Exercise details:
Copy, from the data below, every line that has "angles" in it.

Provided material:
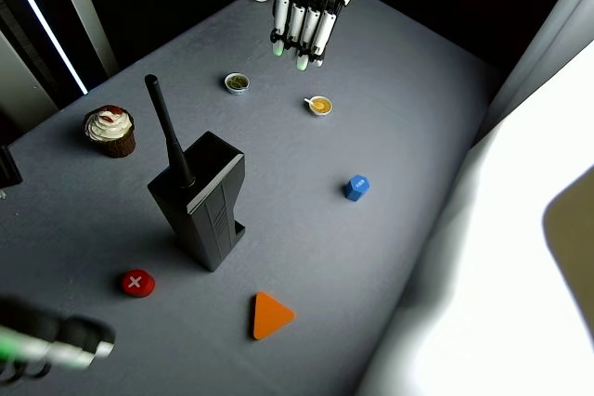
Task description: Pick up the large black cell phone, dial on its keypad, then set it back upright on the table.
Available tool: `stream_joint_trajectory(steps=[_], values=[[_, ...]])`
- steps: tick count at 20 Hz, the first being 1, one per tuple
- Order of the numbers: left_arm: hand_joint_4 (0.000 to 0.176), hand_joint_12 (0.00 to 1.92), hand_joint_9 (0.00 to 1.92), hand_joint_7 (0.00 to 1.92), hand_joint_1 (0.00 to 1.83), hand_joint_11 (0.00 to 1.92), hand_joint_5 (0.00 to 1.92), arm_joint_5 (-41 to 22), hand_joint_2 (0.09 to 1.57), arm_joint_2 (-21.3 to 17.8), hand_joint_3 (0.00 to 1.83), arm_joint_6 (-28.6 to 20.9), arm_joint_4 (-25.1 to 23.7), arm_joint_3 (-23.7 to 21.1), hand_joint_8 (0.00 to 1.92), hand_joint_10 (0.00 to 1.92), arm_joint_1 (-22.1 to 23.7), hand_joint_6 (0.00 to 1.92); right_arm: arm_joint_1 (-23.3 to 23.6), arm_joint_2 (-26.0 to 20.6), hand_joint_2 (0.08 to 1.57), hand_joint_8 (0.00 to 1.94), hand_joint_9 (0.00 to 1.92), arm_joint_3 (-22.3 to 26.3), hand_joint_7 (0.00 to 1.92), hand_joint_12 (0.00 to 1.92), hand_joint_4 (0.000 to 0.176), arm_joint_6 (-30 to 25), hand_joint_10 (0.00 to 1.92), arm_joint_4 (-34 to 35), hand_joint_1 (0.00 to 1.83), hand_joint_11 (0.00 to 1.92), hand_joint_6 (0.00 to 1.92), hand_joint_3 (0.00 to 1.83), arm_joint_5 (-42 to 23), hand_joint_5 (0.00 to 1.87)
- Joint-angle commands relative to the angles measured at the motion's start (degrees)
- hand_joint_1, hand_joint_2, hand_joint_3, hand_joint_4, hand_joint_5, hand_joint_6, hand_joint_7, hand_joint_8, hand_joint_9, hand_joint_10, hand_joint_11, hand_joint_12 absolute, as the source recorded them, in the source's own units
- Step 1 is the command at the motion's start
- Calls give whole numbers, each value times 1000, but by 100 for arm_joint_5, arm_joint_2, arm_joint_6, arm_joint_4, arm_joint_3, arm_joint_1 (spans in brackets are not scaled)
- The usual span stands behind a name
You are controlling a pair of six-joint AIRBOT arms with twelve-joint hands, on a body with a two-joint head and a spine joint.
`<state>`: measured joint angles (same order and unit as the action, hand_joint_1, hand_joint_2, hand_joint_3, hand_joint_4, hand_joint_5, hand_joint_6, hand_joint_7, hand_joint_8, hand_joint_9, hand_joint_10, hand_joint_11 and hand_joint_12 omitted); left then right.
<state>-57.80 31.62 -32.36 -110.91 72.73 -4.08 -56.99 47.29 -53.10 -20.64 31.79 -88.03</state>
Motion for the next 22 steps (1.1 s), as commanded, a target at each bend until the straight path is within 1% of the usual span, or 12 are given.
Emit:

Response:
- Joint-angle commands relative to the angles measured at the motion's start (degrees)
`<state>`: measured joint angles (same order and unit as the action, hand_joint_1, hand_joint_2, hand_joint_3, hand_joint_4, hand_joint_5, hand_joint_6, hand_joint_7, hand_joint_8, hand_joint_9, hand_joint_10, hand_joint_11 and hand_joint_12 omitted); left then right.

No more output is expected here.